- [WHAT YOU WILL DO]
Two lines in the listing below mark the span: one contains "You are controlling" and one contains "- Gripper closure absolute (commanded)". Reproduce both of them and everything between, exactly.

- [EXTRACTED DATA]

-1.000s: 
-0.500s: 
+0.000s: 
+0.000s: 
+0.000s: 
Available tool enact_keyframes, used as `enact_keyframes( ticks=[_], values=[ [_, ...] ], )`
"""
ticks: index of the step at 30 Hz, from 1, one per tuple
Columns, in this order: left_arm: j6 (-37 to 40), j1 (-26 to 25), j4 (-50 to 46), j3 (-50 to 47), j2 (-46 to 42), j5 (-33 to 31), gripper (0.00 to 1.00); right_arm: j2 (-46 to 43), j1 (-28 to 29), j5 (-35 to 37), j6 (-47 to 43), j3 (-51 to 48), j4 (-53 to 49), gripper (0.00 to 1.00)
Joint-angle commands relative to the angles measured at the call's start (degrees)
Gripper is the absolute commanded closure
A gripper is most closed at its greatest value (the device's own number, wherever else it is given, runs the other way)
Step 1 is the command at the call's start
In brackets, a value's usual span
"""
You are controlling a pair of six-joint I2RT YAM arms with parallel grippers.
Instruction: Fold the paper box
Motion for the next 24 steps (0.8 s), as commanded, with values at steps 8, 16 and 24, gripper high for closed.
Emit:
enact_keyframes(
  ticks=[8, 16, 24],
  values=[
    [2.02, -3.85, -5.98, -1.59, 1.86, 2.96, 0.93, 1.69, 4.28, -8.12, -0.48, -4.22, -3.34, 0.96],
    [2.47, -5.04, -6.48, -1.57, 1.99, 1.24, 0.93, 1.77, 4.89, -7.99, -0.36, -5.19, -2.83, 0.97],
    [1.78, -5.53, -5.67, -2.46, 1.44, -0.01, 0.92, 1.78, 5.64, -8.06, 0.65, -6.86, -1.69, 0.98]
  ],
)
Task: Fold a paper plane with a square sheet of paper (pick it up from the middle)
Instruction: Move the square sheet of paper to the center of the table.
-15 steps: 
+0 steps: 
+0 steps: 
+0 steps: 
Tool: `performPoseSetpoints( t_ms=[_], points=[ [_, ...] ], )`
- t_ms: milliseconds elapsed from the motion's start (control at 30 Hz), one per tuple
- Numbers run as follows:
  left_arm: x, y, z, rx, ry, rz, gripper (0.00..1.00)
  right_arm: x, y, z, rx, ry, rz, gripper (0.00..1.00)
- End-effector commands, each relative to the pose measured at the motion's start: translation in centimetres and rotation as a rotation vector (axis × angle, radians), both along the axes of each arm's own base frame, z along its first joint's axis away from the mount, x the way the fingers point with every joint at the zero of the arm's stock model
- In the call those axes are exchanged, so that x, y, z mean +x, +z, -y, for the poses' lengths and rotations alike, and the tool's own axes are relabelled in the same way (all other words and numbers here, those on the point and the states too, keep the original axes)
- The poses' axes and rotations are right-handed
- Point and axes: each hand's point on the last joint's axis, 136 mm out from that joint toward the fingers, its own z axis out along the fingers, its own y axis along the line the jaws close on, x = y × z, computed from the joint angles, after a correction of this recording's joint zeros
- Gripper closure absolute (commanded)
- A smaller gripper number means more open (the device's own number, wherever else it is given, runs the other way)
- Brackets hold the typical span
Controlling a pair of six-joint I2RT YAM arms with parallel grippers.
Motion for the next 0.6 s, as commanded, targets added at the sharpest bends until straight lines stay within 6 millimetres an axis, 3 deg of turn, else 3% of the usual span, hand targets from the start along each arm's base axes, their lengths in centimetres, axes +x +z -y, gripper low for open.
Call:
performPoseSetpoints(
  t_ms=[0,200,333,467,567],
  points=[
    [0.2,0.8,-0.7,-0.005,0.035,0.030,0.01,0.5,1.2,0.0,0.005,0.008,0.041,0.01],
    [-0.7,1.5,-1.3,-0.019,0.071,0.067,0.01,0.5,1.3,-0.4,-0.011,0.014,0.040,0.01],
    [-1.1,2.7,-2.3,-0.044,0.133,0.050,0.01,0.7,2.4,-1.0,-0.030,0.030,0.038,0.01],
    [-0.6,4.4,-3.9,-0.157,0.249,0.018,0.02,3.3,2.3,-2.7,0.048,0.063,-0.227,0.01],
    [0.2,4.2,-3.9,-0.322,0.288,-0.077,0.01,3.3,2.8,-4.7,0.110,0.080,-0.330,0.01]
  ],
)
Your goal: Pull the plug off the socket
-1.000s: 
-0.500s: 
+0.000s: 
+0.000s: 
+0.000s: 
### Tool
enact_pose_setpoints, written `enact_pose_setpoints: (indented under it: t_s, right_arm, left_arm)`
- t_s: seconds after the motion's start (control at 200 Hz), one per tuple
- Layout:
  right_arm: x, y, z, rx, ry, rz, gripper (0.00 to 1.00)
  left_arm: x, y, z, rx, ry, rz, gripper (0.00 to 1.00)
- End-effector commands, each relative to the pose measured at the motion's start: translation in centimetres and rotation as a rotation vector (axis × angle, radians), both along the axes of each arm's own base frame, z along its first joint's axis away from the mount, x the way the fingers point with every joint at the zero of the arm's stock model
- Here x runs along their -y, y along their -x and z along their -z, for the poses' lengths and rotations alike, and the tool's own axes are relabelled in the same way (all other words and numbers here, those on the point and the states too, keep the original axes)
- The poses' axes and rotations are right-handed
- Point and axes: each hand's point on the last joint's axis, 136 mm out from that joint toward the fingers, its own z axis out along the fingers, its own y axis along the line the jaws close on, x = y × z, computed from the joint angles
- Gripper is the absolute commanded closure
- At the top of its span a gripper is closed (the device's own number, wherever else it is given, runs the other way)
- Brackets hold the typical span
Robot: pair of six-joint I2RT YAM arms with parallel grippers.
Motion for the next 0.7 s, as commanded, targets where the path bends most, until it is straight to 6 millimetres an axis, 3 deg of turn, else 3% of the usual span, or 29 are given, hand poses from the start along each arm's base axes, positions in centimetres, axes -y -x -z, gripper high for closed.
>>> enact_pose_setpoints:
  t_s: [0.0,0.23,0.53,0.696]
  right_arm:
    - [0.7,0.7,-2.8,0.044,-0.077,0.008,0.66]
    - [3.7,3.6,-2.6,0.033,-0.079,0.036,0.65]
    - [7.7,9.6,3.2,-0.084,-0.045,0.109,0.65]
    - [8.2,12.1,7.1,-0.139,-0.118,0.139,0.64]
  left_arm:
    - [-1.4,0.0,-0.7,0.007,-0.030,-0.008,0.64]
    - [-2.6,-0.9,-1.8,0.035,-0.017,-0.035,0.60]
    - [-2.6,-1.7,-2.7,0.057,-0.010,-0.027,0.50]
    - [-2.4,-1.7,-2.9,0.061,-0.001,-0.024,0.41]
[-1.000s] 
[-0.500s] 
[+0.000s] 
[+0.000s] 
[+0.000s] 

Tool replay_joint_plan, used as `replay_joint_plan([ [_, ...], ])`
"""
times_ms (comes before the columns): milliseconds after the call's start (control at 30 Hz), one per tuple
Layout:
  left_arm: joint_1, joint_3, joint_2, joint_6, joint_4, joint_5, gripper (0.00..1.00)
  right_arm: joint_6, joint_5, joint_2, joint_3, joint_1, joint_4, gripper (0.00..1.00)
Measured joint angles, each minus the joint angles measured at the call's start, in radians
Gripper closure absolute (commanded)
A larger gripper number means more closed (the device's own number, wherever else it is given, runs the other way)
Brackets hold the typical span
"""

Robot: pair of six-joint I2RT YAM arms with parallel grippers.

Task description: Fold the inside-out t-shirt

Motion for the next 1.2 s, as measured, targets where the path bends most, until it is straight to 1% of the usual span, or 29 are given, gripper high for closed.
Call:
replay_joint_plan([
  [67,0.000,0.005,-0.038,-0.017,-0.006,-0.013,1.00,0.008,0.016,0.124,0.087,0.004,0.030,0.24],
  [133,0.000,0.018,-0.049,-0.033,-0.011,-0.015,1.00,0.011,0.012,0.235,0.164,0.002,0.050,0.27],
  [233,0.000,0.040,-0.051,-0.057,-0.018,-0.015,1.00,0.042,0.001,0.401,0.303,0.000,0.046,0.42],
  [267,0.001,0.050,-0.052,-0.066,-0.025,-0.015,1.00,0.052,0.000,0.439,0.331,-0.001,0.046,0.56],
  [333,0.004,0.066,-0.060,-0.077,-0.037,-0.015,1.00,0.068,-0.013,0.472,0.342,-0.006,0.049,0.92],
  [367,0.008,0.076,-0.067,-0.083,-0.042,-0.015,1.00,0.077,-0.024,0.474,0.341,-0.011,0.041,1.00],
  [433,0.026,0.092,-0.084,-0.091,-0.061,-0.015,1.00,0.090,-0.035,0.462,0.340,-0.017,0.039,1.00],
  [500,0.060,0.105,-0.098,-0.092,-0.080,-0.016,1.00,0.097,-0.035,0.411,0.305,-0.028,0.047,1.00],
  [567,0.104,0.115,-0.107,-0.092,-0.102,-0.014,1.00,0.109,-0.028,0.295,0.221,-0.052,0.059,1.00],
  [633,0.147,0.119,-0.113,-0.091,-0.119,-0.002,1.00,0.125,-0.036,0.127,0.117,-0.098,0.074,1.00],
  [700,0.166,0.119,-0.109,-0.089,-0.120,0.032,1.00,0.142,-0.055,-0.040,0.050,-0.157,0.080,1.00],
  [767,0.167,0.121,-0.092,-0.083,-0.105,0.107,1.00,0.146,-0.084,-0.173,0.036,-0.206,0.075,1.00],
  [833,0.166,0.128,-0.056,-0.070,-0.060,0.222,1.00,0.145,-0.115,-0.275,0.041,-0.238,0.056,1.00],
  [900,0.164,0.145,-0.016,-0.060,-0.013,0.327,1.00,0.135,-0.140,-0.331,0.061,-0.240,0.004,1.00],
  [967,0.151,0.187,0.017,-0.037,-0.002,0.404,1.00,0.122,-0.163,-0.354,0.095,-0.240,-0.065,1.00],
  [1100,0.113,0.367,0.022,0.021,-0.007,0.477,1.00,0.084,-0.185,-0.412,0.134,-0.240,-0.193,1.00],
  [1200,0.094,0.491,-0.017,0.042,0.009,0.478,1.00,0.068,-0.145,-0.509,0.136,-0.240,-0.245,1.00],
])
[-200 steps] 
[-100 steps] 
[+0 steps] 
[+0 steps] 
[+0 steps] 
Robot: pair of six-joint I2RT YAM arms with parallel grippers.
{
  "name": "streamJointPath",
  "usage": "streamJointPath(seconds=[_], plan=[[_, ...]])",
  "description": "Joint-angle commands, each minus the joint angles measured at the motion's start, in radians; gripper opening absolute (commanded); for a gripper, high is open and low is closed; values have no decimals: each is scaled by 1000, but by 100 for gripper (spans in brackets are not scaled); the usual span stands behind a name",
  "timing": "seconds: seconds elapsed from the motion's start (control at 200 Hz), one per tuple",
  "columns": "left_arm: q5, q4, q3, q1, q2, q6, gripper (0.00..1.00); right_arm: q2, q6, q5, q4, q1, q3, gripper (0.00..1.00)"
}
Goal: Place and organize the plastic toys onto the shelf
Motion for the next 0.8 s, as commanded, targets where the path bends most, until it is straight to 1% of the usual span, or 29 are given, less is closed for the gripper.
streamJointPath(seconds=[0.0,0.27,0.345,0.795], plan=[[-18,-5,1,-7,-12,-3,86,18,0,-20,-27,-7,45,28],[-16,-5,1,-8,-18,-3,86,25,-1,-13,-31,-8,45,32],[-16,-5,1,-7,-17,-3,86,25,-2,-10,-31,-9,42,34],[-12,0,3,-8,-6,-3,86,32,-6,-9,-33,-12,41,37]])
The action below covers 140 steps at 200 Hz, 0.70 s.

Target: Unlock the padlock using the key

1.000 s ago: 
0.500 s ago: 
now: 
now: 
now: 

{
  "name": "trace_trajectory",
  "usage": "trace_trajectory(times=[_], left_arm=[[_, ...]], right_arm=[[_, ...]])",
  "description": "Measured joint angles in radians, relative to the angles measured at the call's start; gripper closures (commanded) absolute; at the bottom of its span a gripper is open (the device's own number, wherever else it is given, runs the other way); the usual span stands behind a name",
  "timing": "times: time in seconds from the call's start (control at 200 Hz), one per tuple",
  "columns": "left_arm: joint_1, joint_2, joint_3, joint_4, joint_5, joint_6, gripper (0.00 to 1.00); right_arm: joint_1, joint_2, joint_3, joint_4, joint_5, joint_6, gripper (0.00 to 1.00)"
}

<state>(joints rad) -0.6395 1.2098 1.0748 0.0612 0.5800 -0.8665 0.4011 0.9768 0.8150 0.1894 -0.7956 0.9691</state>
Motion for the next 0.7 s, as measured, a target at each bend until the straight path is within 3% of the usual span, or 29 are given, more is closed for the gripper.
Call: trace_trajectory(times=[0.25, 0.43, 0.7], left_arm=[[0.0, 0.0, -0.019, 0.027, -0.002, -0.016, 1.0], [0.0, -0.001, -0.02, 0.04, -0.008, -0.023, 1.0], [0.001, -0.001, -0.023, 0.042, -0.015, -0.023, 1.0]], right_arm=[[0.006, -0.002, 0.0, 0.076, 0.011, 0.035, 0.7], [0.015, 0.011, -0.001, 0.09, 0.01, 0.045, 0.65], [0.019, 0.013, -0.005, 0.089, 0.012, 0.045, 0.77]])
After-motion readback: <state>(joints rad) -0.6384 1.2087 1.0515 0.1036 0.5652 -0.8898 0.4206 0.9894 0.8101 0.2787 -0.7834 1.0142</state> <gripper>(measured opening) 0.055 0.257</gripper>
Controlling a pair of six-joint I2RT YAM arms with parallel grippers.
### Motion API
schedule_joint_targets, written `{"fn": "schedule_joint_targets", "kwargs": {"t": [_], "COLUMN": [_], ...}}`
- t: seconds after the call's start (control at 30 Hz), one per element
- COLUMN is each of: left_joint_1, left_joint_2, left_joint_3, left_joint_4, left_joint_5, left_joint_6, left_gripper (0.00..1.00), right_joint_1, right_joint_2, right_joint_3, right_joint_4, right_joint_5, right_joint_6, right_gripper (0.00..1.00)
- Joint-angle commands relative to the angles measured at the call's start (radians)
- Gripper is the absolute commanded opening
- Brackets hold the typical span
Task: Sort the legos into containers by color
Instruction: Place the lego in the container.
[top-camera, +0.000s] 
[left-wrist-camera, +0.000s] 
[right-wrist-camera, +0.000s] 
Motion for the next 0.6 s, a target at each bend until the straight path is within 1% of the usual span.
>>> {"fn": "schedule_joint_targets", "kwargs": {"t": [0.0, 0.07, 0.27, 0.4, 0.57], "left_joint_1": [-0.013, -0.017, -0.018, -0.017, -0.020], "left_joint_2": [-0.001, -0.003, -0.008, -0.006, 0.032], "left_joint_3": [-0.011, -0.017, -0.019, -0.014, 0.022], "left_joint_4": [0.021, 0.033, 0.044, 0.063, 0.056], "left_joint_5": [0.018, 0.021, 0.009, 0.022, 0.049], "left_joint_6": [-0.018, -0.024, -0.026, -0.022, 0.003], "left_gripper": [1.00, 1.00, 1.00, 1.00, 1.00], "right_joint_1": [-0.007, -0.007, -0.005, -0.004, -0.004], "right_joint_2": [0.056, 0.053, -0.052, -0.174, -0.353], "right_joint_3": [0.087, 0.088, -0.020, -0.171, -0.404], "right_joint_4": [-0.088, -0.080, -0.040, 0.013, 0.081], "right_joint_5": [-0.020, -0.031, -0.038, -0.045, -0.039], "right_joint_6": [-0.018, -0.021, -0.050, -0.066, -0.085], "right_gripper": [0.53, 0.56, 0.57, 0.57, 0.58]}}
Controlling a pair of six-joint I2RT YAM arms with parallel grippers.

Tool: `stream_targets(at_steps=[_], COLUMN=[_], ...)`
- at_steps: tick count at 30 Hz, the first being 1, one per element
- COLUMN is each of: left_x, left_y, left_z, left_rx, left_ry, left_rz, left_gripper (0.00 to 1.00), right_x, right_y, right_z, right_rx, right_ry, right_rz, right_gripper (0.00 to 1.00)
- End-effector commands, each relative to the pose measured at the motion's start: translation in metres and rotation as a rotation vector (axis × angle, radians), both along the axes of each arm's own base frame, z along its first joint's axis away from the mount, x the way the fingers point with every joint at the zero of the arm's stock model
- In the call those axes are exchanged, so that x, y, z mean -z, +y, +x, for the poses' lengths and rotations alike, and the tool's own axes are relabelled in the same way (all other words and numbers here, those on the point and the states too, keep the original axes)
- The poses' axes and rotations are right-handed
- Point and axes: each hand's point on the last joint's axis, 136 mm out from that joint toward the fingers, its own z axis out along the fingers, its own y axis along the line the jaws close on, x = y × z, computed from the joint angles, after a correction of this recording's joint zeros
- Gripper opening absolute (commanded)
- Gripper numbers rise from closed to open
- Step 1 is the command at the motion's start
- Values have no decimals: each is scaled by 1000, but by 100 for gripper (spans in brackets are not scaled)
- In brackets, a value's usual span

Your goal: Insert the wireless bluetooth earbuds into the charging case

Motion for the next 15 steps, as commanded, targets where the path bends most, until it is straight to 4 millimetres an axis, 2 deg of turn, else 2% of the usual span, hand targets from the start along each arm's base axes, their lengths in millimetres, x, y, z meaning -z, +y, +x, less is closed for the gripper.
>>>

- [OUTPUT FOR THIS TASK]
You are controlling a pair of six-joint I2RT YAM arms with parallel grippers.
Instruction: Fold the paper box
Motion for the next 24 steps (0.8 s), as commanded, with values at steps 8, 16 and 24, gripper high for closed.
Emit:
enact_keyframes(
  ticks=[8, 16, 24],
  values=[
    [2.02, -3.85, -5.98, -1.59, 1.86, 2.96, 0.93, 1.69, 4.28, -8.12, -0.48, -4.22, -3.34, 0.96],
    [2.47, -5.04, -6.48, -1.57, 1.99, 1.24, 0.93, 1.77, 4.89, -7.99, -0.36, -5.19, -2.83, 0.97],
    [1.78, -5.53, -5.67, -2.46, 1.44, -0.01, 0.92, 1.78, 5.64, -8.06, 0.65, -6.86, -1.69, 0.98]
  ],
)
Task: Fold a paper plane with a square sheet of paper (pick it up from the middle)
Instruction: Move the square sheet of paper to the center of the table.
-15 steps: 
+0 steps: 
+0 steps: 
+0 steps: 
Tool: `performPoseSetpoints( t_ms=[_], points=[ [_, ...] ], )`
- t_ms: milliseconds elapsed from the motion's start (control at 30 Hz), one per tuple
- Numbers run as follows:
  left_arm: x, y, z, rx, ry, rz, gripper (0.00..1.00)
  right_arm: x, y, z, rx, ry, rz, gripper (0.00..1.00)
- End-effector commands, each relative to the pose measured at the motion's start: translation in centimetres and rotation as a rotation vector (axis × angle, radians), both along the axes of each arm's own base frame, z along its first joint's axis away from the mount, x the way the fingers point with every joint at the zero of the arm's stock model
- In the call those axes are exchanged, so that x, y, z mean +x, +z, -y, for the poses' lengths and rotations alike, and the tool's own axes are relabelled in the same way (all other words and numbers here, those on the point and the states too, keep the original axes)
- The poses' axes and rotations are right-handed
- Point and axes: each hand's point on the last joint's axis, 136 mm out from that joint toward the fingers, its own z axis out along the fingers, its own y axis along the line the jaws close on, x = y × z, computed from the joint angles, after a correction of this recording's joint zeros
- Gripper closure absolute (commanded)

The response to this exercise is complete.